Senior DevOps / MLOps Engineer
You will own the Azure platform behind SimpliGov’s AI-native delivery model—infrastructure, Kubernetes, networking, observability, AI serving, and cost discipline. This is hands-on production engineering within a FedRAMP-conscious environment, where security, auditability, and reliability are core responsibilities.
Responsibilities
- Deploy and operate our Azure platform: AKS, networking, identity, storage, and environments from development through production
- Own infrastructure as code end to end: environments are reproducible, drift is detected, and nothing reaches an environment without platform visibility
- Operate the AI infrastructure layer: self-hosted observability and evaluation tooling (Langfuse), product telemetry, model gateway and per-workload routing, and compliant GovCloud inference paths
- Own cloud and AI cost: metering, budgets, unit economics, MACC drawdown strategy, and active remediation; cost is an engineering metric here, not a finance afterthought
- Harden production access and controls: least privilege, secrets management, audit evidence, and a FedRAMP-conscious security posture
- Partner with AI Operations on the deploy-and-release path: Octopus Deploy, environment promotion, progressive rollout, and rollback
- Build platform reliability: monitoring, alerting, incident response, and capacity planning
- Give the microservices decomposition the platform primitives it needs: service infrastructure, scaling patterns, and clean environment boundaries
Requirements
- 5+ years in DevOps, platform engineering, or site reliability engineering in SaaS environments
- Deep Azure experience: AKS, networking, identity (Entra), and monitoring; you have run production Kubernetes
- Infrastructure as code as your default (Terraform, Bicep, or similar), plus strong scripting; you automate before you document
- MLOps experience: deploying and operating LLM or ML systems in production, including model gateways, inference infrastructure, or AI observability stacks
- Demonstrated cost work: you can point to cloud spend you found, explained, and reduced
- Experience in compliance-heavy environments (FedRAMP, StateRAMP, SOC 2, or similar) is a strong plus
- Comfortable holding production access, with the discipline that implies
Skills
- Treats environment integrity as sacred: no invisible changes, no snowflake servers, no heroics that cannot be audited
- Cost literacy: reads a cloud bill the way an engineer reads a stack trace
- Automates first: your instinct is a pipeline or a policy, not a runbook step
- Thinks in the open: surfaces risk early and documents what you build
- Calm in production incidents; rigorous in the postmortem
About the role
This is not a ticket-queue operations role and not a NOC seat.
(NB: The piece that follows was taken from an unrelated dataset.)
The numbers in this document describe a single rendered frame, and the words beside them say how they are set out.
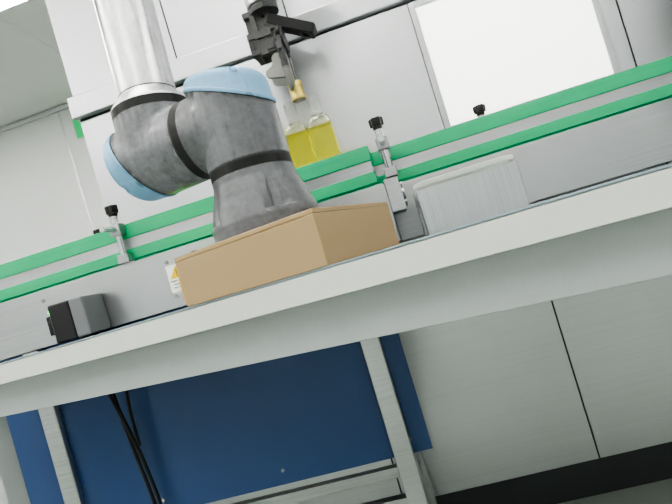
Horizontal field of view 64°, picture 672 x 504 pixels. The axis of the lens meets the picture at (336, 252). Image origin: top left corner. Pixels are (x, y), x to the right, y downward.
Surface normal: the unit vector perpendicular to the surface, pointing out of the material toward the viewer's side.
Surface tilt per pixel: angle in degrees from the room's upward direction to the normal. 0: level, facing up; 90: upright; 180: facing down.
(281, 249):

If your model of DevOps is executing change requests that other people design, this is not the fit. It is also not a research MLOps role: the AI infrastructure here serves a shipping product for government customers, with the reliability and compliance expectations that implies.
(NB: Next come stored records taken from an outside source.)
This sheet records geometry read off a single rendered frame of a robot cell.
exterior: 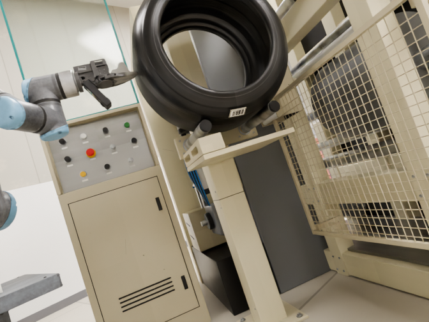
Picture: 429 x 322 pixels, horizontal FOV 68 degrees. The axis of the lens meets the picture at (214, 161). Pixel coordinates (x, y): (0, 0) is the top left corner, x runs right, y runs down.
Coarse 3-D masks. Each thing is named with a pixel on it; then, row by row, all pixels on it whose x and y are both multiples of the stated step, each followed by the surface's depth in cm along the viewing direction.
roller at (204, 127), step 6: (204, 120) 111; (198, 126) 112; (204, 126) 110; (210, 126) 111; (198, 132) 115; (204, 132) 111; (192, 138) 125; (198, 138) 120; (186, 144) 138; (192, 144) 132
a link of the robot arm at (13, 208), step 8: (0, 184) 118; (0, 192) 115; (8, 192) 120; (0, 200) 113; (8, 200) 116; (0, 208) 112; (8, 208) 115; (16, 208) 118; (0, 216) 111; (8, 216) 115; (0, 224) 113; (8, 224) 117
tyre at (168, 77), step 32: (160, 0) 109; (192, 0) 135; (224, 0) 135; (256, 0) 118; (160, 32) 137; (224, 32) 145; (256, 32) 140; (160, 64) 106; (256, 64) 146; (160, 96) 110; (192, 96) 107; (224, 96) 109; (256, 96) 113; (192, 128) 125; (224, 128) 126
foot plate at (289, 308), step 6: (282, 300) 164; (288, 306) 155; (288, 312) 149; (294, 312) 147; (300, 312) 143; (246, 318) 158; (252, 318) 155; (288, 318) 144; (294, 318) 142; (300, 318) 140; (306, 318) 140
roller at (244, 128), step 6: (270, 102) 118; (276, 102) 119; (264, 108) 122; (270, 108) 118; (276, 108) 118; (258, 114) 128; (264, 114) 124; (270, 114) 122; (252, 120) 135; (258, 120) 131; (246, 126) 143; (252, 126) 139; (246, 132) 150
We run an AI-native product development lifecycle. Autonomous agents participate in planning, coding, validation, and release; humans own judgment, standards, and direction. Work moves through a Plan-and-Review cadence rather than ceremony-heavy Agile. Two standards are non-negotiable: you own and can explain everything you ship, no matter what produced it, and you think in the open, surfacing uncertainty early rather than burying it.
Benefits
- Medical, dental, and vision insurance plans, with significant employer contributions for employees AND dependents (contributions based on base-level plan; buyup plans available at additional costs)
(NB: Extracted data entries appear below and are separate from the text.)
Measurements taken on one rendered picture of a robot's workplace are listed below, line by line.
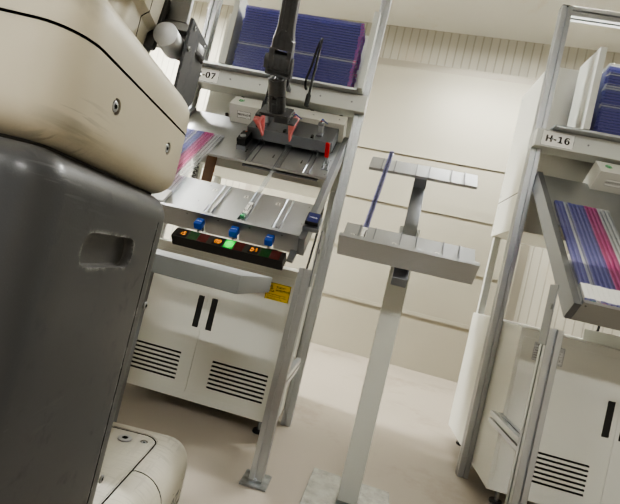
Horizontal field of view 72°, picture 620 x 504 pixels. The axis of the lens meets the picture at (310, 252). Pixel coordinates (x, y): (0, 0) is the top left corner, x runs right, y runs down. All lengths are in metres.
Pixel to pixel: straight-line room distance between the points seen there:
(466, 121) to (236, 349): 3.06
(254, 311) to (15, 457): 1.26
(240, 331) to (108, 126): 1.30
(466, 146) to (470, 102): 0.39
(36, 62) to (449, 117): 3.87
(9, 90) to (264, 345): 1.36
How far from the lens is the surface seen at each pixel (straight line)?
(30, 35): 0.36
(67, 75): 0.35
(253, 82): 1.96
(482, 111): 4.15
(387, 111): 4.09
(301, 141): 1.71
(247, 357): 1.63
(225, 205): 1.40
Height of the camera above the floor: 0.65
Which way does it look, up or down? 2 degrees up
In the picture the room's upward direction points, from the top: 14 degrees clockwise
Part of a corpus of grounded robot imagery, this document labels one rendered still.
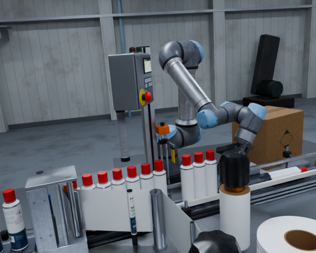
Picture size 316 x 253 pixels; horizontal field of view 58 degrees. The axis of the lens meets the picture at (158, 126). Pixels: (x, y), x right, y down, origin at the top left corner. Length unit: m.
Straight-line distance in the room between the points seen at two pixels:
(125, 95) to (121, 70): 0.08
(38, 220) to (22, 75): 6.72
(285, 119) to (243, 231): 0.84
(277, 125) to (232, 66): 6.59
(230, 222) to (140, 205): 0.27
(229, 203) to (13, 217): 0.66
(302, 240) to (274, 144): 0.82
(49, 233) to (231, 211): 0.52
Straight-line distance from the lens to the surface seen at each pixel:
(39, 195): 0.86
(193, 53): 1.39
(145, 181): 1.03
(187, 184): 1.11
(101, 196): 0.94
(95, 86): 7.31
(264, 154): 1.55
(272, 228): 0.80
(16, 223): 1.05
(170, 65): 1.27
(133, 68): 0.96
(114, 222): 0.98
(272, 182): 1.31
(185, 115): 1.44
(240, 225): 0.89
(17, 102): 7.60
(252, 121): 1.15
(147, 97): 0.97
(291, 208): 1.30
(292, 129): 1.67
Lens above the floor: 1.46
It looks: 14 degrees down
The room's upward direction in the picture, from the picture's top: 4 degrees counter-clockwise
- Company-sponsored life/disabilities insurances
- Paid holidays
- Flexible time off
- 401k plan with 4% employer match
- Monthly stipends for wellness and home office expenses
Pay
The US base salary range for this full-time position is approximately $160,000.00 - $190,000.00 + bonus + benefits. Individual pay is determined by work location and additional factors, including job-related skills, experience, and relevant education or training.